__Task to carry out__: Any picture in the listing is left out of the copy; all else is duplicated exactly.

__Information provided__:
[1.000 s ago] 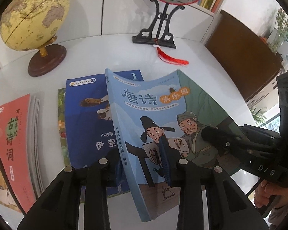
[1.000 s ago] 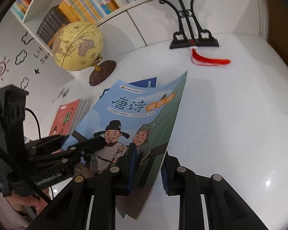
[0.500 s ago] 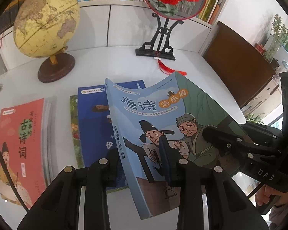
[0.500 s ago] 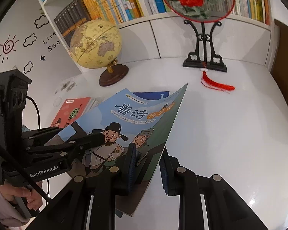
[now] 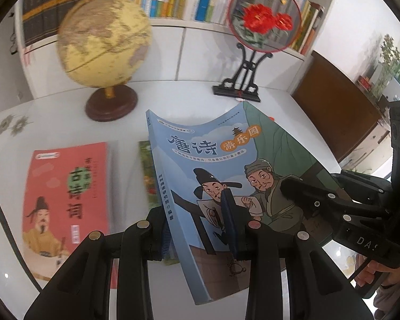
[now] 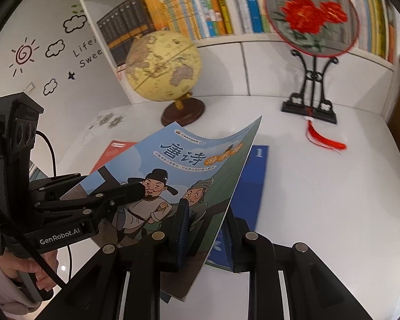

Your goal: Organize books

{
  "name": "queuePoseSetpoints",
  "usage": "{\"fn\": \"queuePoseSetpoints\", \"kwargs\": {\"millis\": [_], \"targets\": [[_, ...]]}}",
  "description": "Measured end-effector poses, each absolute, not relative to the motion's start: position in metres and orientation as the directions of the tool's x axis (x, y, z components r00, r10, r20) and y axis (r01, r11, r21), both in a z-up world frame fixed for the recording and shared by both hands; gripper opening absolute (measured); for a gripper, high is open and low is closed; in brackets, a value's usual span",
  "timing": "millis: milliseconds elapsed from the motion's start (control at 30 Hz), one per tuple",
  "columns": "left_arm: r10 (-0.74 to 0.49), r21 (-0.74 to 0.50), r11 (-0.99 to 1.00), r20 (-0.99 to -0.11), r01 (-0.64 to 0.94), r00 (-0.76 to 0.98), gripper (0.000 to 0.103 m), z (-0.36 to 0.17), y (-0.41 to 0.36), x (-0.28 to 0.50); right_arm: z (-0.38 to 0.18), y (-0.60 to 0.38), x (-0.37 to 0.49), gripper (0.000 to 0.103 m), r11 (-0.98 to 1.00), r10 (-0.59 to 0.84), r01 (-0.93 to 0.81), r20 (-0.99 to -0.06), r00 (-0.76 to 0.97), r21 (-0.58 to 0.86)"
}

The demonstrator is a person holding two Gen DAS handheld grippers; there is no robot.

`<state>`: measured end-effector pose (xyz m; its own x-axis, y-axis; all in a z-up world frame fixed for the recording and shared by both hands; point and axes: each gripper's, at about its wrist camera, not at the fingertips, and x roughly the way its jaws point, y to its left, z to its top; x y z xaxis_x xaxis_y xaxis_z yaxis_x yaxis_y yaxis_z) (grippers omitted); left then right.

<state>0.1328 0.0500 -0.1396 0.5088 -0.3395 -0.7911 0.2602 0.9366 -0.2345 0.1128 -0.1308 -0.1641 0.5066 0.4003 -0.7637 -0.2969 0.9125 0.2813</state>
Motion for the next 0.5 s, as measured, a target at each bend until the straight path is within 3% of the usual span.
{"fn": "queuePoseSetpoints", "kwargs": {"millis": [500], "targets": [[-0.292, -0.239, 0.956, -0.778, 0.169, 0.557, 0.030, -0.143, 0.164, 0.127, -0.156, -0.015, 0.122, 0.023, 0.884, 0.438, -0.389, -0.746, 0.502, 0.258]]}}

__Completed exercise__:
[1.000 s ago] 
[1.000 s ago] 
[0.500 s ago] 
[0.500 s ago] 
[now] 
[now] 

Your goal: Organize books

{
  "name": "queuePoseSetpoints",
  "usage": "{\"fn\": \"queuePoseSetpoints\", \"kwargs\": {\"millis\": [_], \"targets\": [[_, ...]]}}",
  "description": "Measured end-effector poses, each absolute, not relative to the motion's start: position in metres and orientation as the directions of the tool's x axis (x, y, z components r00, r10, r20) and y axis (r01, r11, r21), both in a z-up world frame fixed for the recording and shared by both hands; gripper opening absolute (measured); for a gripper, high is open and low is closed; in brackets, a value's usual span",
  "timing": "millis: milliseconds elapsed from the motion's start (control at 30 Hz), one per tuple",
  "columns": "left_arm: r10 (-0.74 to 0.49), r21 (-0.74 to 0.50), r11 (-0.99 to 1.00), r20 (-0.99 to -0.11), r01 (-0.64 to 0.94), r00 (-0.76 to 0.98), gripper (0.000 to 0.103 m), z (-0.36 to 0.17), y (-0.41 to 0.36), x (-0.28 to 0.50); right_arm: z (-0.38 to 0.18), y (-0.60 to 0.38), x (-0.37 to 0.49), gripper (0.000 to 0.103 m), r11 (-0.98 to 1.00), r10 (-0.59 to 0.84), r01 (-0.93 to 0.81), r20 (-0.99 to -0.06), r00 (-0.76 to 0.97), r21 (-0.58 to 0.86)"
}

The demonstrator is a person holding two Gen DAS handheld grippers; there is no robot.

`<state>`: measured end-effector pose (xyz m; its own x-axis, y-axis; all in a z-up world frame fixed for the recording and shared by both hands; point and axes: each gripper's, at about its wrist camera, not at the fingertips, and x roughly the way its jaws point, y to its left, z to its top; x y z xaxis_x xaxis_y xaxis_z yaxis_x yaxis_y yaxis_z) (grippers omitted); left then right.

<state>0.1328 0.0500 -0.1396 0.5088 -0.3395 -0.7911 0.2602 0.9366 -0.2345 0.1128 -0.1308 -0.1641 0.5066 0.4003 -0.7637 -0.2969 0.9125 0.2813</state>
Motion for the next 0.5 s, as measured, a target at each bend until the straight path is within 3% of the usual span.
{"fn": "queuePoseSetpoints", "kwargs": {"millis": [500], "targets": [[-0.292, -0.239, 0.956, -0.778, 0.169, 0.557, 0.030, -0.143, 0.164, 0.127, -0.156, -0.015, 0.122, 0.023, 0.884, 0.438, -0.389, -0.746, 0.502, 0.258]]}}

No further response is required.